## Data shown
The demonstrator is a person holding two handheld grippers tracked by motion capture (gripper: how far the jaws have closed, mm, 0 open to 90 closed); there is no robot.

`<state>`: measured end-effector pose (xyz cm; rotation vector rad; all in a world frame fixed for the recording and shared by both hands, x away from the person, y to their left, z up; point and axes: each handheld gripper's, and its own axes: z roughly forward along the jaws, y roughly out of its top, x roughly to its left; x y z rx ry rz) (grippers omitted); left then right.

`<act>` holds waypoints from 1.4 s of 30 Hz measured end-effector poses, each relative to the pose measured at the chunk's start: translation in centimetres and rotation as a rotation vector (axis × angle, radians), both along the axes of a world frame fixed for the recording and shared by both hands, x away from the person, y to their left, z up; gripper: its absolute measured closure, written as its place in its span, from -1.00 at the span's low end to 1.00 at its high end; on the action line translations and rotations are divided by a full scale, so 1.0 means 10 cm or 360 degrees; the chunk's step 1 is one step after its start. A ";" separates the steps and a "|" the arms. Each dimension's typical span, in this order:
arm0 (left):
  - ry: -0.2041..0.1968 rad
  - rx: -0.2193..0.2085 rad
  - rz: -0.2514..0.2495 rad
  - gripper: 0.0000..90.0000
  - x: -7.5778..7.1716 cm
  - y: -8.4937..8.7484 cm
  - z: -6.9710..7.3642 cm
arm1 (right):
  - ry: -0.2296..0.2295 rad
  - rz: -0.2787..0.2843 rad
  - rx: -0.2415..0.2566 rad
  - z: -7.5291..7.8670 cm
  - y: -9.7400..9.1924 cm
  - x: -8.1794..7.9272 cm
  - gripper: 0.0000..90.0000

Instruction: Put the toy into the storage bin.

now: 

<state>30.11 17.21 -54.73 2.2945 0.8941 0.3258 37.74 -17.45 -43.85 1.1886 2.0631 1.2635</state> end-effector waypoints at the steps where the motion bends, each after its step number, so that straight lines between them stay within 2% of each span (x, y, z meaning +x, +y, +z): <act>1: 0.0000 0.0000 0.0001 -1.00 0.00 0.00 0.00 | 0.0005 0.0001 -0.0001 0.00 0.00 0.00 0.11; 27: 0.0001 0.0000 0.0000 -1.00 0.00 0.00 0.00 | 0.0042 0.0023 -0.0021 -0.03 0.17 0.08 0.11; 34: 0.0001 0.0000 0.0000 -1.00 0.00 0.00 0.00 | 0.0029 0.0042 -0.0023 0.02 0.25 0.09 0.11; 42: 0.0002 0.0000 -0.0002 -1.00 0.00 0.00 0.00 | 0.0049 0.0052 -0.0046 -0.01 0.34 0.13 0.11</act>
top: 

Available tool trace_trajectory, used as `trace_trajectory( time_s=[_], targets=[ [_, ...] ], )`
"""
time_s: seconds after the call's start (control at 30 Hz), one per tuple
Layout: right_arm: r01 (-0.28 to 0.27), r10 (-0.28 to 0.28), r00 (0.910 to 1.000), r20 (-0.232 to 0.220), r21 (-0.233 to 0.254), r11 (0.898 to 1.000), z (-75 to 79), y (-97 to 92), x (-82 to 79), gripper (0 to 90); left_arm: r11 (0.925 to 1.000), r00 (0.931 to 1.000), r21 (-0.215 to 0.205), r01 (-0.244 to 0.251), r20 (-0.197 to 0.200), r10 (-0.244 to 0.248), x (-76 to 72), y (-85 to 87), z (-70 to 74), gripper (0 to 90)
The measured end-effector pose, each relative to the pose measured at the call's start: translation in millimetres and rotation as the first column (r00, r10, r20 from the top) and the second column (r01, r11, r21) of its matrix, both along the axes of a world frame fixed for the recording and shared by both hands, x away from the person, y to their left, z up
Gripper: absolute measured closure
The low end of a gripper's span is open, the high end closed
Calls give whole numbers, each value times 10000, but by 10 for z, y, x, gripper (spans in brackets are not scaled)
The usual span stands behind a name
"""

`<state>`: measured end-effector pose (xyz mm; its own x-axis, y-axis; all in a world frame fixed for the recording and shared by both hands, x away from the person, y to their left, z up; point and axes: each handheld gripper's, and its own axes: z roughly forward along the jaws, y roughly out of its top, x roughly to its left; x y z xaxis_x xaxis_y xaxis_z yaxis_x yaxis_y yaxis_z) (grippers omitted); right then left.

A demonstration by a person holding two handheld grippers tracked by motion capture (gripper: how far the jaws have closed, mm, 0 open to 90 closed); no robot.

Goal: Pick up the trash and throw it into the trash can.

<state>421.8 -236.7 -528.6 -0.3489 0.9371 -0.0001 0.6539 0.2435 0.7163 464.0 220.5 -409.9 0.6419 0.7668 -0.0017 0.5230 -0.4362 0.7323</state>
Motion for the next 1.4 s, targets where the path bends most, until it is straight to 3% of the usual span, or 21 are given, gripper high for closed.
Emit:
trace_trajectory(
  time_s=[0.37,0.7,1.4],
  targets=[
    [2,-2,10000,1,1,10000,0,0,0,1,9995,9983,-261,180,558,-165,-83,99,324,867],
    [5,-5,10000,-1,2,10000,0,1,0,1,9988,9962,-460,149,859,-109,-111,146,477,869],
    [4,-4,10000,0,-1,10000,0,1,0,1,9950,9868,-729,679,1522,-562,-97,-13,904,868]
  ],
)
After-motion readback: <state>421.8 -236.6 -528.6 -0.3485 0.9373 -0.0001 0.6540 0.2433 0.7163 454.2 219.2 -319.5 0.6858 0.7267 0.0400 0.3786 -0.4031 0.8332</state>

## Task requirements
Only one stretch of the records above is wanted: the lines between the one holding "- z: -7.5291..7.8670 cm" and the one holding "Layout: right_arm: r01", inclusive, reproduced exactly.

## Response to the task
  - z: -7.5291..7.8670 cm
  - y: -9.7400..9.1924 cm
  - x: -8.1794..7.9272 cm
  - gripper: 0.0000..90.0000

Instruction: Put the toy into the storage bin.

now: 

<state>30.11 17.21 -54.73 2.2945 0.8941 0.3258 37.74 -17.45 -43.85 1.1886 2.0631 1.2635</state> end-effector waypoints at the steps where the motion bends, each after its step number, so that straight lines between them stay within 2% of each span (x, y, z meaning +x, +y, +z): <act>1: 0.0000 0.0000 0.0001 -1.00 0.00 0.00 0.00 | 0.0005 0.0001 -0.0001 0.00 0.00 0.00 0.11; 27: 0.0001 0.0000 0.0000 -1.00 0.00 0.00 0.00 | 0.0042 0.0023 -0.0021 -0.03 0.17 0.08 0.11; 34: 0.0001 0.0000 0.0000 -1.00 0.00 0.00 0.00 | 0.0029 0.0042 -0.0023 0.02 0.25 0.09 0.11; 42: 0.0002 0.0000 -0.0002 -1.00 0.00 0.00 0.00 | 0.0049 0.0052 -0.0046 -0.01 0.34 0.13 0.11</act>
top: 

Available tool trace_trajectory, used as `trace_trajectory( time_s=[_], targets=[ [_, ...] ], )`
"""
time_s: seconds after the call's start (control at 30 Hz), one per tuple
Layout: right_arm: r01 (-0.28 to 0.27), r10 (-0.28 to 0.28), r00 (0.910 to 1.000), r20 (-0.232 to 0.220), r21 (-0.233 to 0.254), r11 (0.898 to 1.000), z (-75 to 79), y (-97 to 92), x (-82 to 79), gripper (0 to 90); left_arm: r11 (0.925 to 1.000), r00 (0.931 to 1.000), r21 (-0.215 to 0.205), r01 (-0.244 to 0.251), r20 (-0.197 to 0.200), r10 (-0.244 to 0.248), x (-76 to 72), y (-85 to 87), z (-70 to 74), gripper (0 to 90)

This exercise has been completed.